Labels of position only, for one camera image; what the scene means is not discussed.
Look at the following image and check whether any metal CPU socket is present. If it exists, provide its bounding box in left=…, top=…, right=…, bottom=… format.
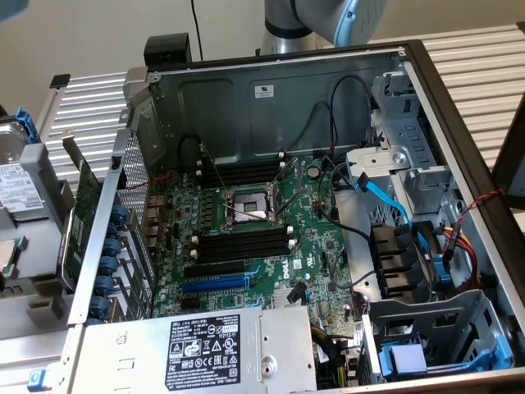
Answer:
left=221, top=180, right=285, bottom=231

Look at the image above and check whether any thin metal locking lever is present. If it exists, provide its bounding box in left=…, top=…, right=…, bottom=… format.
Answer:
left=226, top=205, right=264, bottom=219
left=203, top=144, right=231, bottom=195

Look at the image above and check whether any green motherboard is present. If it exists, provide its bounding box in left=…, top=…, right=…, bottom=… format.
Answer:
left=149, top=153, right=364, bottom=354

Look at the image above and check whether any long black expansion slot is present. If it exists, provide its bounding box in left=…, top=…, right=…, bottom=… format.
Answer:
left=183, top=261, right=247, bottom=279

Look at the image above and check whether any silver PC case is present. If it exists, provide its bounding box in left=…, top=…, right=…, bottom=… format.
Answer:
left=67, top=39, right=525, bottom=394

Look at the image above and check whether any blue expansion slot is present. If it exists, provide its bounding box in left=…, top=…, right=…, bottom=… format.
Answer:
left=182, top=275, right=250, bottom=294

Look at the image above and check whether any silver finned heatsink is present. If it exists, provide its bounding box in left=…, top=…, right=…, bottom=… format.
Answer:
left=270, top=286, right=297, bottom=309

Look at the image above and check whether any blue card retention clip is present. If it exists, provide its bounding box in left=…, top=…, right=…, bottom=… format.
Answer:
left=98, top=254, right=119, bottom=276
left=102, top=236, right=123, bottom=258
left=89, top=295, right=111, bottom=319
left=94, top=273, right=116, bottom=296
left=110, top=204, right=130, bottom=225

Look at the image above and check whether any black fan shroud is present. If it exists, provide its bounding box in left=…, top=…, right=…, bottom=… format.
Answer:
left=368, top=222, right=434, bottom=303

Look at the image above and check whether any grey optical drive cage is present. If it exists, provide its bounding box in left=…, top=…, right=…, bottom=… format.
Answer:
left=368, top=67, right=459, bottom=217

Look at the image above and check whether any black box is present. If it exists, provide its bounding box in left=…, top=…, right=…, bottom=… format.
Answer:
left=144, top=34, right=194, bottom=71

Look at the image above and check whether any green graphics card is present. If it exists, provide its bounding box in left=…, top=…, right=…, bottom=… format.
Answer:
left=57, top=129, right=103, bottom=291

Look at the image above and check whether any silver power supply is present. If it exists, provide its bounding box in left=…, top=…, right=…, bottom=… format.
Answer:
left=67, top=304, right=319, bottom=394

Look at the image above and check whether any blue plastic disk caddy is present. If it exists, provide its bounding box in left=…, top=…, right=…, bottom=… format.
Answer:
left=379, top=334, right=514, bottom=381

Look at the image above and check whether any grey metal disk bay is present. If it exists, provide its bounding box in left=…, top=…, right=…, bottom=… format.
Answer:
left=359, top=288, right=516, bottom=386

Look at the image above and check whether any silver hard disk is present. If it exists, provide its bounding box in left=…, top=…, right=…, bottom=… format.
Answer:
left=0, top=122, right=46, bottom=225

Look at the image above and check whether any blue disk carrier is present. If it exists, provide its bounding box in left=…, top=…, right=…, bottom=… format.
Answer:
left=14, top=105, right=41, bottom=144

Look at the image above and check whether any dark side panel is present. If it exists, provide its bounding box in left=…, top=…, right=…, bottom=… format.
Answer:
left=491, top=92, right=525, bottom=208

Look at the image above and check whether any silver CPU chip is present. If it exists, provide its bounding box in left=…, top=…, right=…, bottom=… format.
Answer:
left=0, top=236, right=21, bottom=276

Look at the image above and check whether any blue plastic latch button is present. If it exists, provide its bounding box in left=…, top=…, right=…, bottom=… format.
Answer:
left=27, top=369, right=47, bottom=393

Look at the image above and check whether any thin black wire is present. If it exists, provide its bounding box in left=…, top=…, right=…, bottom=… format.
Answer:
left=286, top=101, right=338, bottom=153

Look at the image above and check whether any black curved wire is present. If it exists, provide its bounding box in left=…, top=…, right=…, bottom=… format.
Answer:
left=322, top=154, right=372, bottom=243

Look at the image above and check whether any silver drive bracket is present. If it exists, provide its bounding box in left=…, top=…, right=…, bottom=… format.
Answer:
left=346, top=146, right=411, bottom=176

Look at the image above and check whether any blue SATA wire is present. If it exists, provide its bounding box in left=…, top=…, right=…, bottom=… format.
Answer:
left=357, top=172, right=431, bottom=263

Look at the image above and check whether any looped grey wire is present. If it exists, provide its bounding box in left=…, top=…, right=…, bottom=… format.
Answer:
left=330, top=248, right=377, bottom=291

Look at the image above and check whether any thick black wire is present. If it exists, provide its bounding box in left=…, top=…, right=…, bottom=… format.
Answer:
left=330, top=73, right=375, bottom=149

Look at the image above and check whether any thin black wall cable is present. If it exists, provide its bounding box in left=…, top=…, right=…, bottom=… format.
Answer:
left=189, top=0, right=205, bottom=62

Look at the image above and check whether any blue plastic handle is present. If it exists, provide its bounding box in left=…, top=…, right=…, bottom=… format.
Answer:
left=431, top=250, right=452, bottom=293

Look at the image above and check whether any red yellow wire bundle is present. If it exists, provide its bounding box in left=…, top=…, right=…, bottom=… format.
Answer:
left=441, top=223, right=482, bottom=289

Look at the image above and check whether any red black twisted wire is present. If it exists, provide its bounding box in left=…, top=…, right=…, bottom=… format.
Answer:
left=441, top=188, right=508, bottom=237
...
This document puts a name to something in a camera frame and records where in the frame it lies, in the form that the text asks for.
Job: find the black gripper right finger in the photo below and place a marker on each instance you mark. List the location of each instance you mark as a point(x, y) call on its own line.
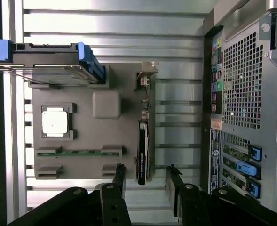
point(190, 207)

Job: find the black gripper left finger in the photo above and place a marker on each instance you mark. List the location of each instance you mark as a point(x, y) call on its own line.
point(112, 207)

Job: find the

Required action -
Restate word for word the lines in the material above from the one with "Look at the image above and check whether any silver drive" to the one with "Look at the image above and check whether any thick"; both of those lines count, and nothing else does.

Your response -
Look at the image above and check whether any silver drive bracket is present. If it exists, provide its bounding box in left=…, top=…, right=…, bottom=… format.
Answer:
left=346, top=146, right=411, bottom=176

Look at the image above and check whether any blue SATA wire is present. If it exists, provide its bounding box in left=…, top=…, right=…, bottom=… format.
Answer:
left=357, top=172, right=431, bottom=263

Look at the image above and check whether any looped grey wire is present. If it exists, provide its bounding box in left=…, top=…, right=…, bottom=… format.
Answer:
left=330, top=248, right=377, bottom=291

Look at the image above and check whether any thick black wire is present. If it exists, provide its bounding box in left=…, top=…, right=…, bottom=… format.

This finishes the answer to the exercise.